Empirically, it turns out that we can obtain the best figure of merit by passing only 
those workunits for which the fraction blanked (by the client blanker) is < 20%. Note 
that the client blanker has already removed a portion of each workunit. Here, we do not 
consider the figure of merit resulting from the operation of the client blanker itself. Rather, 
we are throwing out workunits for which a large portion has already been removed.
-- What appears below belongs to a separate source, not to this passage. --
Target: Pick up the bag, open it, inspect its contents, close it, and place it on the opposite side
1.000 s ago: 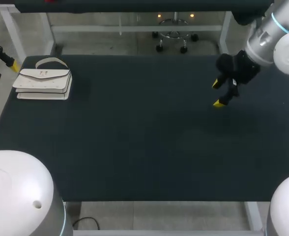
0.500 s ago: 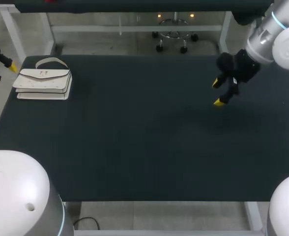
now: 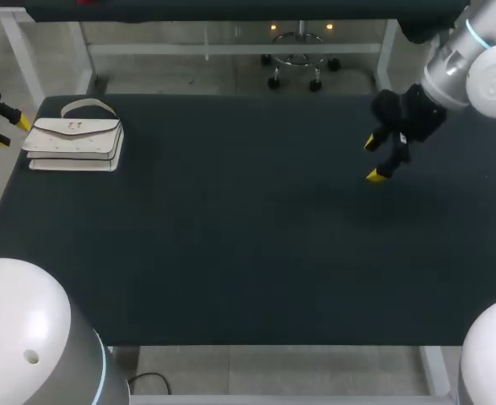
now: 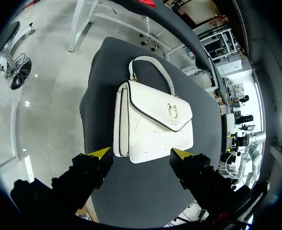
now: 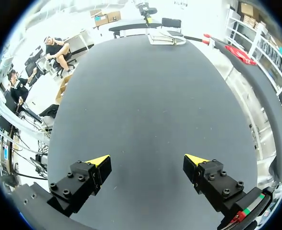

As of 
December 2009, the figure of merit statistics are as given in Table [3j Instead of simulating 
astrophysical pulses, we have counted the space available for such pulses in all workunits. 
Only unblanked space may contain astrophysical pulses (or any pulses that originate outside 
the telescope), and we are assuming that the likelihood for an astrophysical pulse to appear 
in a workunit is proportional to the amount of unblanked space in that workunit. 



5.2.2. DM repetition: figure of merit 



To simulate the fraction of astrophysical pulses that would be accepted by the DM 
repetition algorithm, we performed a Monte Carlo study, generating a list of 37,572 pulses 
at random times. We made use of this list of pulses to analyze the DM repetition, multiple 
beams, and simultaneous polarizations tests. The random times were determined by 
considering the start times of actual workunits, then selecting a random time within that 
workunit. Other relevant parameters, such as dispersion measure, beam, and polarization, 
were assigned a uniformly distributed random value within the allowed range. (Pulse area 
was not relevant for this list of test pulses.) 

Using the random dispersion measures, we counted the number of detected pulses with 
the same dispersion measure preceding and following the test pulses. The test pulses were 
accepted or rejected using the same criteria as the DM repetition RFI rejection method. 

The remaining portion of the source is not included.